Autor: Alireza Arabameri, M. Santosh, Sunil Saha, Omid Ghorbanzadeh, Jagabandhu Roy, John P. Tiefenbacher, Hossein Moayedi, Romulus Costache
Jazyk: angličtina
Rok vydání: 2021
Předmět:
Zdroj: Geomatics, Natural Hazards & Risk, Vol 12, Iss 1, Pp 1343-1370 (2021)
Druh dokumentu: article
ISSN: 1947-5705
1947-5713
19475705
DOI: 10.1080/19475705.2021.1914753
Popis: Landslides are a form of soil erosion threatening the sustainability of some areas of the world. There is, therefore, a need to investigate landslide rates and behaviour.

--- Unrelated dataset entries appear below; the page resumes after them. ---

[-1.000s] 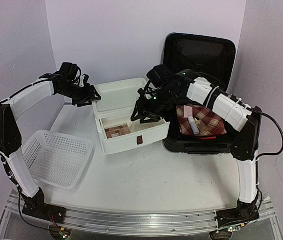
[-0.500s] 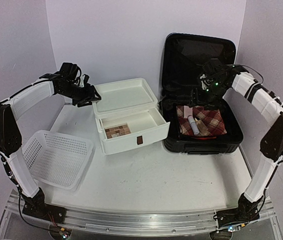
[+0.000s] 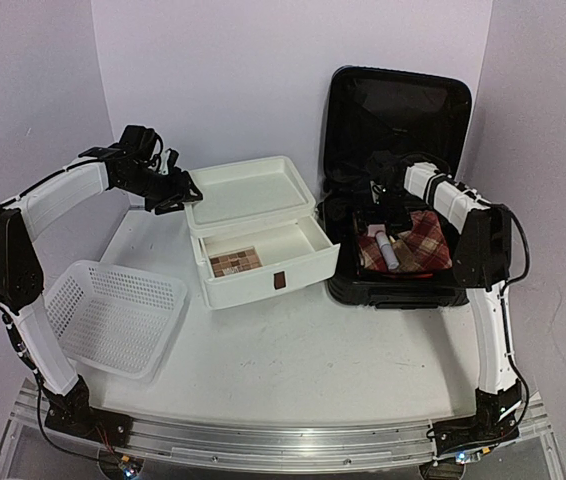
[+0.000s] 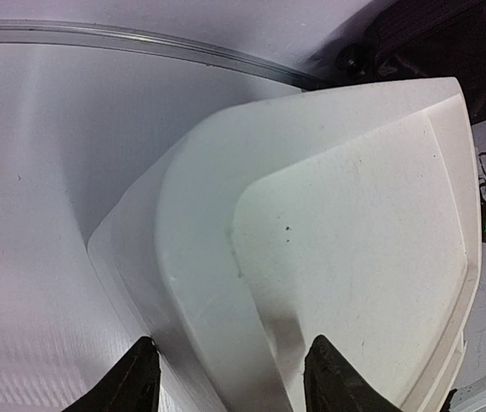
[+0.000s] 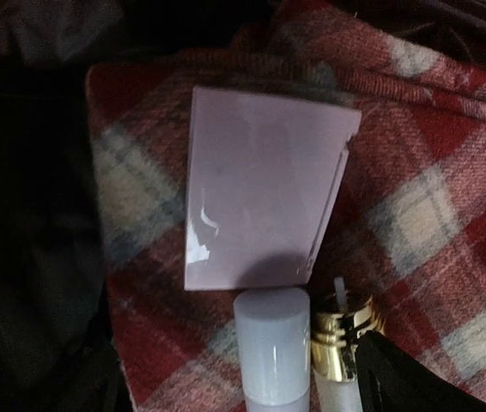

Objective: Open, take out, and arrange the luggage

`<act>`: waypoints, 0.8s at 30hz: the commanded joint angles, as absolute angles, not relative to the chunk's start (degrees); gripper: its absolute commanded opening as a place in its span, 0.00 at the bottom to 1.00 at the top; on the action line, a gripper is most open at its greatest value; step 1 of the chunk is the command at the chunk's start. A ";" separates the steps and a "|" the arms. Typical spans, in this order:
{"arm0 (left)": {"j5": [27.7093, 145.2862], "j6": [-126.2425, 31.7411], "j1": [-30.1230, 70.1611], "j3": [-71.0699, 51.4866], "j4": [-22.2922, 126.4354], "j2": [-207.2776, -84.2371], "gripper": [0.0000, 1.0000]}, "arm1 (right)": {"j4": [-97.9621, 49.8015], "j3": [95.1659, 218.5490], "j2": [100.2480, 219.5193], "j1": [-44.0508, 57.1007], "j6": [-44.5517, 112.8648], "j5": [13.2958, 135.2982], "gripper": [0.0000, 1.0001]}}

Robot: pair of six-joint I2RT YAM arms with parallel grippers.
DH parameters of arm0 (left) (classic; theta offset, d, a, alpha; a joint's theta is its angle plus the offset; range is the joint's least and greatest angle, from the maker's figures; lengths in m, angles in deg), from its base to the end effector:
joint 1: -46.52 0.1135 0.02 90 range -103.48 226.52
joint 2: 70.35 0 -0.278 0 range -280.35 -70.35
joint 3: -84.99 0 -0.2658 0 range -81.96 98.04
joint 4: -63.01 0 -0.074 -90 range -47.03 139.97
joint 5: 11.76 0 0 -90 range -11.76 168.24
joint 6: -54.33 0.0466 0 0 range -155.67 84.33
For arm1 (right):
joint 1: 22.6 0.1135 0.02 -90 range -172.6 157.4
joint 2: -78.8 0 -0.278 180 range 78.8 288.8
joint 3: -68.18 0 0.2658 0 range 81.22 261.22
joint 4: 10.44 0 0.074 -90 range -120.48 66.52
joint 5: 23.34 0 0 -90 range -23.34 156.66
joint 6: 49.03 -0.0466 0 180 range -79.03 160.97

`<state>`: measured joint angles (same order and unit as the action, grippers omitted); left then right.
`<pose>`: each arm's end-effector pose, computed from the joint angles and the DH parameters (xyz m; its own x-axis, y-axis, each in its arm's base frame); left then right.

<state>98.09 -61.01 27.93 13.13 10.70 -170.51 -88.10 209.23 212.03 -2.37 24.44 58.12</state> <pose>0.3898 -0.1478 0.3417 -0.8255 -0.1471 -0.5449 0.1956 0.8311 -0.5206 0.4857 0.1716 0.2395 -0.9281 -0.0421 -0.3701 -0.0312 0.9989 -0.0356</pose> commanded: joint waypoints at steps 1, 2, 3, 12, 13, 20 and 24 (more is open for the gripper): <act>101.52 -59.14 26.13 11.89 8.66 -171.32 0.57 | -84.01 215.23 214.20 -4.20 24.70 55.20 0.94; 101.53 -59.15 26.13 11.83 8.66 -171.33 0.57 | -83.37 215.70 214.91 -4.70 24.34 56.13 0.91; 101.55 -59.14 26.13 11.87 8.66 -171.43 0.57 | -82.95 216.08 215.49 -5.20 23.83 57.09 0.86; 101.76 -59.14 26.10 11.84 8.64 -172.12 0.57 | -79.67 219.22 220.04 -6.82 21.36 62.25 0.79; 101.82 -59.14 26.15 11.85 8.66 -172.17 0.57 | -79.32 219.36 220.37 -6.85 21.08 62.68 0.79; 101.85 -59.14 26.13 11.88 8.66 -172.18 0.57 | -77.86 219.26 220.74 -6.79 19.14 64.43 0.79; 102.02 -59.22 26.15 11.96 8.65 -172.25 0.57 | -77.58 219.29 220.00 -6.75 18.64 63.86 0.76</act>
<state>98.22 -61.04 27.91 13.13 10.53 -170.55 -80.00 217.25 220.18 -6.85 20.04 63.83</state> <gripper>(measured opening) 0.573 0.776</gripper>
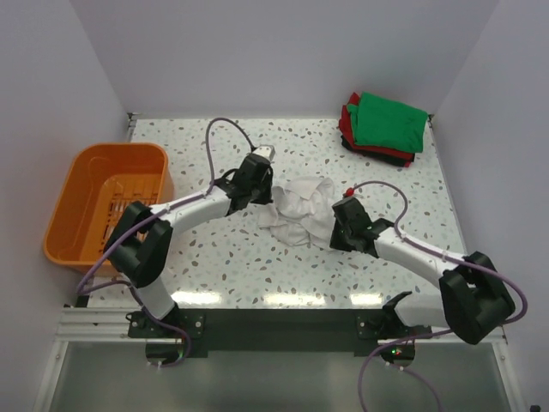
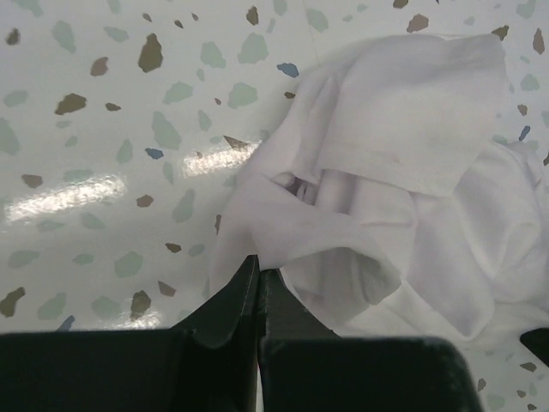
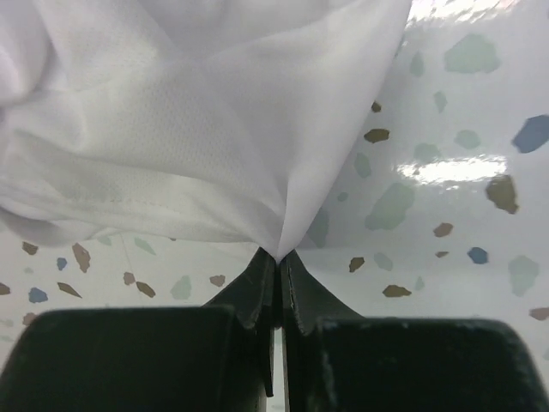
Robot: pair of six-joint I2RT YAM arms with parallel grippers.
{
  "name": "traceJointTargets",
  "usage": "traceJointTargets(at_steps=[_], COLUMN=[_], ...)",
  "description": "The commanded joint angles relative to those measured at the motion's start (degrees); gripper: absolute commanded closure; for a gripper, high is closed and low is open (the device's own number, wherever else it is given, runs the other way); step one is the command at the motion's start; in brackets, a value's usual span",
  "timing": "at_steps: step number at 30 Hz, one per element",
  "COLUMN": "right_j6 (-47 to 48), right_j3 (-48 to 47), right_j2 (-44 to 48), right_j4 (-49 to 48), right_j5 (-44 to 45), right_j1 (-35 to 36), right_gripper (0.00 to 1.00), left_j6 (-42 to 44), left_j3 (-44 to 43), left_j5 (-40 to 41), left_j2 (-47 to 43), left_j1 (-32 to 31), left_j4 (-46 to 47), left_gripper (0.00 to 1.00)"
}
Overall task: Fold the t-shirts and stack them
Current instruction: Flatten the tshirt out
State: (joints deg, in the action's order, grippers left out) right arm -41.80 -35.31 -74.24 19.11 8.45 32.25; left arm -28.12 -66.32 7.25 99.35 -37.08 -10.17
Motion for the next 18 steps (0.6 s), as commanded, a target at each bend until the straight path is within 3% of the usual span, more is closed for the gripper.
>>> traceJointTargets(at_steps=[1, 5, 11, 18], right_j6=[1.9, 4.4, 11.2, 22.5], right_j3=[-6.4, -11.3, -26.0, -48.1], right_j2=[6.2, 14.3, 19.1, 19.9], right_j4=[7.2, 14.5, 23.2, 25.8], right_j5=[9.8, 15.7, 23.4, 19.9], right_j1=[0.1, 0.1, 0.0, 0.1], right_gripper=[1.00, 1.00, 1.00, 1.00], left_j6=[2.8, 2.9, 4.5, 8.8], left_j3=[0.9, 0.7, -3.4, -15.4], left_j5=[7.9, 14.0, 21.0, 23.2], left_j2=[-8.9, -14.8, -24.3, -31.8], left_j1=[0.3, 0.4, 0.3, -0.1], left_j4=[2.6, -2.0, -7.1, -10.4], left_gripper=[1.00, 1.00, 1.00, 1.00])
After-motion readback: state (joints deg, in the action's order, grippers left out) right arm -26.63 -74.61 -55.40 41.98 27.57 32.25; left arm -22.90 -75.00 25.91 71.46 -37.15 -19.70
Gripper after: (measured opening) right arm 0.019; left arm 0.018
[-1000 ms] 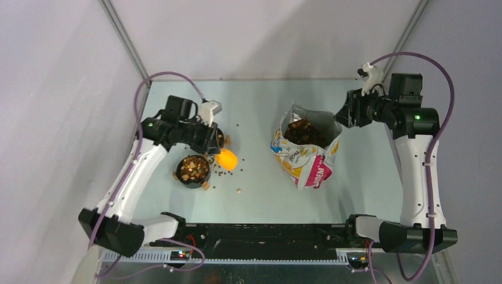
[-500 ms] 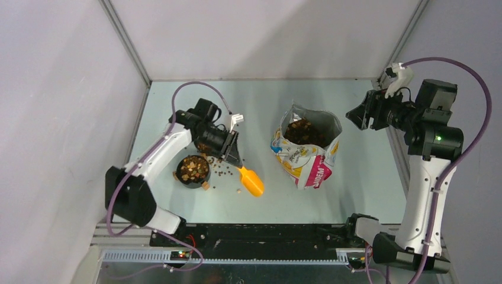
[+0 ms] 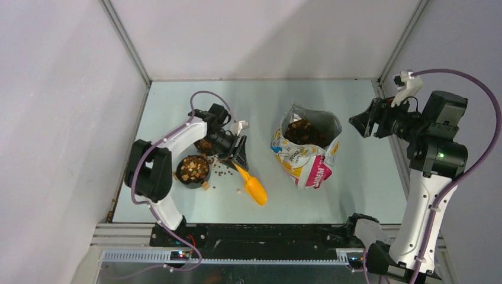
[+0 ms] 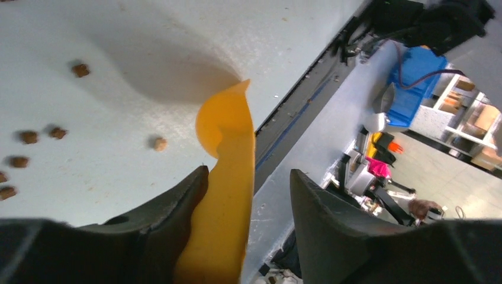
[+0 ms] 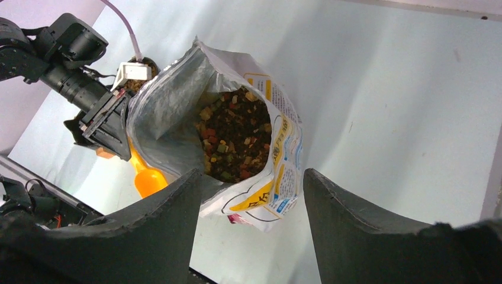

In this research, we introduced a novel hybrid artificial intelligence approach of rotation forest (RF) as a meta classifier based on reduced error pruning tree (REPTree) as a base classifier called RF-REPTree, for landslide susceptibility mapping (LSM) in the Kalaleh watershed, Golestan Province, Iran. Some benchmark models, including the open-source Java decision tree (J48), naive Bayes tree (NBTree), and REPTree were used to compare the designed model. A total of 249 landslide locations were identified and mapped. The group was split into training (70%) and testing (30%) data for modelling and reliability analysis. Based on a literature review and multi-collinearity tests, 16 landslide conditioning factors (LCFs) were selected. Of the LCFs, the topographical position index (TPI) had the highest correlation with landslide occurrence. The LSM produced by RF-REPTree revealed that nearly 29% of the study areas have high to very high landslide susceptibility (LS). Statistical analysis of the model results included the receiver operating characteristic curve (ROC), the efficiency test, the true skill statistic (TSS), and the kappa index. ROC demonstrated that the AUC values of RF-REPTree, REPTree, J48, and NBTree models were 0.832, 0.700, 0.695, and 0.759 for succession rate curves and 0.794, 0.740, 0.788, and 0.728 for prediction rate curves, respectively. Therefore, all models were judged to be acceptably accurate for LSM. Among the LS models, the RF-REPTree model achieved the highest accuracy, followed by REPTree, J48, and NBTree. The results of LSM can be used to target the mitigation of landslide hazards and provide a foundation for sustainable environmental planning.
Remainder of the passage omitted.